• [Directions] In the listing below, find each line containing "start" and report it.

• [The data]
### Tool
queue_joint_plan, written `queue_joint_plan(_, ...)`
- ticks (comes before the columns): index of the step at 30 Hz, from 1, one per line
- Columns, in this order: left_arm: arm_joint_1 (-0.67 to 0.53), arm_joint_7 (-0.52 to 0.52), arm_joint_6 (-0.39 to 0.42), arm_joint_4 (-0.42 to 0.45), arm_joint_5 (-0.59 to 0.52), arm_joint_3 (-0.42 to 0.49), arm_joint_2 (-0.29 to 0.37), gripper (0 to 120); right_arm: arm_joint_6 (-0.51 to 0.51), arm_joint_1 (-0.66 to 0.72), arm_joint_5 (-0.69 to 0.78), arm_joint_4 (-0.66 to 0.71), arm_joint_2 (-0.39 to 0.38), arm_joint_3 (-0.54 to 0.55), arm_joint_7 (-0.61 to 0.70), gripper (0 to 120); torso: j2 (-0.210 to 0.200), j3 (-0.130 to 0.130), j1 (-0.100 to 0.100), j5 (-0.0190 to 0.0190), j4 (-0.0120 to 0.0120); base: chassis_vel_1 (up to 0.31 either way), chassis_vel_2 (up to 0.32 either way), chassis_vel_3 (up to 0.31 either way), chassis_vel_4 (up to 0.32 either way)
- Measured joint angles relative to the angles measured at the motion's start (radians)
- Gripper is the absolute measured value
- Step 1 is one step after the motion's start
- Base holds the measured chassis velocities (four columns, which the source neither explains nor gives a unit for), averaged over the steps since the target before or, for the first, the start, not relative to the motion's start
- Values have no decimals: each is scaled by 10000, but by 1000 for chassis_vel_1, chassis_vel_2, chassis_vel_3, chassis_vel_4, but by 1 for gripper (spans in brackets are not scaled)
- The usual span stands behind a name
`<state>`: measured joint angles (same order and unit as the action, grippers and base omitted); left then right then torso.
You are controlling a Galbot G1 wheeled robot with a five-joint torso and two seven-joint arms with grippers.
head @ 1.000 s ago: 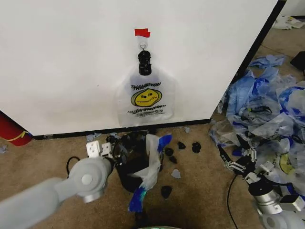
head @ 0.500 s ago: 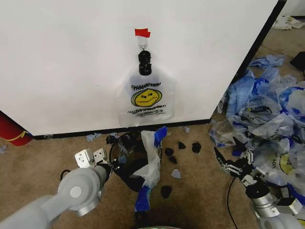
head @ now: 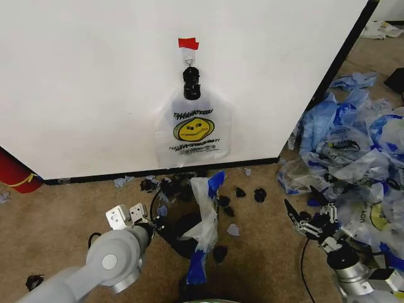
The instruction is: Pick up the garbage bag from the wall and place it over the trash bin.
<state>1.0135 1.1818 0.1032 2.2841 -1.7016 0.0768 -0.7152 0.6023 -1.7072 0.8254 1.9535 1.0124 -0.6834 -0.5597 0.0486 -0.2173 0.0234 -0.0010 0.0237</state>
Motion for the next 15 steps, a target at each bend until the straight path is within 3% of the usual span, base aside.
queue_joint_plan(15,304,-42,12,-303,347,154,-218,0,-8,-55,-203,30,90,64,75,100,0,0,0,0,-1,0,0,0,0)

• [Exercise solution]
- Measured joint angles relative to the angles measured at the motion's start (radians)
- Step 1 is one step after the motion's start
- Base holds the measured chassis velocities (four columns, which the source neither explains nor gives a unit for), averaged over the steps since the target before or, for the first, the start, not relative to the motion's start

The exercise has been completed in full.